#### THE TASK
Return exactly the lines of the records below, starting at the line that contains "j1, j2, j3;" and ending at the line that contains "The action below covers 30", with both of those lines kept.

#### GIVEN DATA
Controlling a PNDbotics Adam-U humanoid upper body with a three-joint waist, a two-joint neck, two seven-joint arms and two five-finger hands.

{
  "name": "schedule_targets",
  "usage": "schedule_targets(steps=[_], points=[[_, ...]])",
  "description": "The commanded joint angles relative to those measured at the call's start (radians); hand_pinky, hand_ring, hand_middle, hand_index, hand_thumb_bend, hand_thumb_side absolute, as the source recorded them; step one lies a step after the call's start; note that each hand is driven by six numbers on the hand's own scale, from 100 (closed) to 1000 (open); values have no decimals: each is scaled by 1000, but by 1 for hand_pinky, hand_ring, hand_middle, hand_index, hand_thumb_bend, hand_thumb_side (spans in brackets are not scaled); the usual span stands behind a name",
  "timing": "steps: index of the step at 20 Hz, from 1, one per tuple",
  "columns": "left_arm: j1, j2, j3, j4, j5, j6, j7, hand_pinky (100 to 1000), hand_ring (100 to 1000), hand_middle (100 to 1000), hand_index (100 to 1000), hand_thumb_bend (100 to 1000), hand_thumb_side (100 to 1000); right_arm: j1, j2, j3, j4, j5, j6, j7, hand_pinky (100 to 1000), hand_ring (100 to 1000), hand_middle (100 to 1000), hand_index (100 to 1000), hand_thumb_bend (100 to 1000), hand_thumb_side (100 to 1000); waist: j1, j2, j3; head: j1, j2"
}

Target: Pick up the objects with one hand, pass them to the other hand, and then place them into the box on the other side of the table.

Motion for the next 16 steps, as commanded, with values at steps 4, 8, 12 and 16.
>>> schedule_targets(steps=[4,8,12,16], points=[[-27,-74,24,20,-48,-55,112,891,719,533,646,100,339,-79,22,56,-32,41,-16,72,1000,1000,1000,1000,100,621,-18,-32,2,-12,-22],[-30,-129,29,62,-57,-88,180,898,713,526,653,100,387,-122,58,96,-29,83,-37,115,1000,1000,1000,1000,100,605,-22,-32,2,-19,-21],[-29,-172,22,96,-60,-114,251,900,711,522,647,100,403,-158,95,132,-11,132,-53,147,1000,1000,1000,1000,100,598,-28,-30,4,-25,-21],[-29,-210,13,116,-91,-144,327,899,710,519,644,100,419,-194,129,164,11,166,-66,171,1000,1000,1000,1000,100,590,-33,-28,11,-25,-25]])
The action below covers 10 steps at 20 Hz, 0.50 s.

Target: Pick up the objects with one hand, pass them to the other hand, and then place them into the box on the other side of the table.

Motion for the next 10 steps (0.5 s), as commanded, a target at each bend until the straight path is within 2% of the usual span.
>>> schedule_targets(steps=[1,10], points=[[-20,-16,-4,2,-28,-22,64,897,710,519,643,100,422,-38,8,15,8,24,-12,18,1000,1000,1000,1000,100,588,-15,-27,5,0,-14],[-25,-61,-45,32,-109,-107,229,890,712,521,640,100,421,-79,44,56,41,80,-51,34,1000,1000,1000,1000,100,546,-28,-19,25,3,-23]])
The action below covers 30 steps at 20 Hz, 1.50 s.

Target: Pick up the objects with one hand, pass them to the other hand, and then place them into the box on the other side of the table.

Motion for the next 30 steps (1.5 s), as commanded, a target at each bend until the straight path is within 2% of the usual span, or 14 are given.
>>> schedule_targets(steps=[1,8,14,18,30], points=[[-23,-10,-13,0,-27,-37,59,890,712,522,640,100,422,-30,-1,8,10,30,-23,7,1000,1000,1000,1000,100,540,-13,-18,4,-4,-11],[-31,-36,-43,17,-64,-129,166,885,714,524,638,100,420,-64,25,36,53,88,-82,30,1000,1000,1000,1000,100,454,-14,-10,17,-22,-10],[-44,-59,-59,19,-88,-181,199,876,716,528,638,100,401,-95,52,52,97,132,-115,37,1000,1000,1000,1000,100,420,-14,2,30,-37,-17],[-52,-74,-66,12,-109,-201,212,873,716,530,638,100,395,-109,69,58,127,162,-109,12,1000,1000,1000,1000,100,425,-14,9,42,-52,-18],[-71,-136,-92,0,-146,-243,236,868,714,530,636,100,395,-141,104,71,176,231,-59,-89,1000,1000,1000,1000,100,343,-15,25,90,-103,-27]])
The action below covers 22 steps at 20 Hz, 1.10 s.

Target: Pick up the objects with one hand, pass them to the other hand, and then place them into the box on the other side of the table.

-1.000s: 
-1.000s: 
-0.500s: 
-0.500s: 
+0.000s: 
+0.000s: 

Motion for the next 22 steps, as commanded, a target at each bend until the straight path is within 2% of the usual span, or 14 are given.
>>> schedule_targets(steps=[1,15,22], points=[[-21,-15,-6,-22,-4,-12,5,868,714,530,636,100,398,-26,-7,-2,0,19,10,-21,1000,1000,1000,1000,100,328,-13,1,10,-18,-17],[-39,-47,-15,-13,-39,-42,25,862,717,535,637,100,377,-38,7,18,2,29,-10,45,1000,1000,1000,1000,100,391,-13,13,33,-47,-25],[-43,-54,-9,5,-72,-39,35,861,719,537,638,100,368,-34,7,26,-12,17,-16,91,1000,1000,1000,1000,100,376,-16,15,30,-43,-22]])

#### THE COMPLETED TASK
  "columns": "left_arm: j1, j2, j3, j4, j5, j6, j7, hand_pinky (100 to 1000), hand_ring (100 to 1000), hand_middle (100 to 1000), hand_index (100 to 1000), hand_thumb_bend (100 to 1000), hand_thumb_side (100 to 1000); right_arm: j1, j2, j3, j4, j5, j6, j7, hand_pinky (100 to 1000), hand_ring (100 to 1000), hand_middle (100 to 1000), hand_index (100 to 1000), hand_thumb_bend (100 to 1000), hand_thumb_side (100 to 1000); waist: j1, j2, j3; head: j1, j2"
}

Target: Pick up the objects with one hand, pass them to the other hand, and then place them into the box on the other side of the table.

Motion for the next 16 steps, as commanded, with values at steps 4, 8, 12 and 16.
>>> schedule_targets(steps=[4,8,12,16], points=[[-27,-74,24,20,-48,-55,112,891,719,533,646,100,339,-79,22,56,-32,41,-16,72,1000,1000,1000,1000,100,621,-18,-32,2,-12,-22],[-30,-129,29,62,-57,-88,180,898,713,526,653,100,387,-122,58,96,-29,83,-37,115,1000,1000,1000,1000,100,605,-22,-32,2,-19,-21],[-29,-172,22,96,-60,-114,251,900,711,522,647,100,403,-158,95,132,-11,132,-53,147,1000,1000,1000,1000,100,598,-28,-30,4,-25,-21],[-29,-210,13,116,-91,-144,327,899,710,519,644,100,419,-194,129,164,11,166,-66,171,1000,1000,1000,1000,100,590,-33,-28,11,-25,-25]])
The action below covers 10 steps at 20 Hz, 0.50 s.

Target: Pick up the objects with one hand, pass them to the other hand, and then place them into the box on the other side of the table.

Motion for the next 10 steps (0.5 s), as commanded, a target at each bend until the straight path is within 2% of the usual span.
>>> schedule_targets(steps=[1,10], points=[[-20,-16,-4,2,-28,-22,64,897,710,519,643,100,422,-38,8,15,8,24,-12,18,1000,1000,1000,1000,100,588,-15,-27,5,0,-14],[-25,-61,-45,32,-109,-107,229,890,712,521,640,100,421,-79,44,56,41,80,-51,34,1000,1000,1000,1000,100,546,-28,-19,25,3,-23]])
The action below covers 30 steps at 20 Hz, 1.50 s.

Nothing further is required for this answer.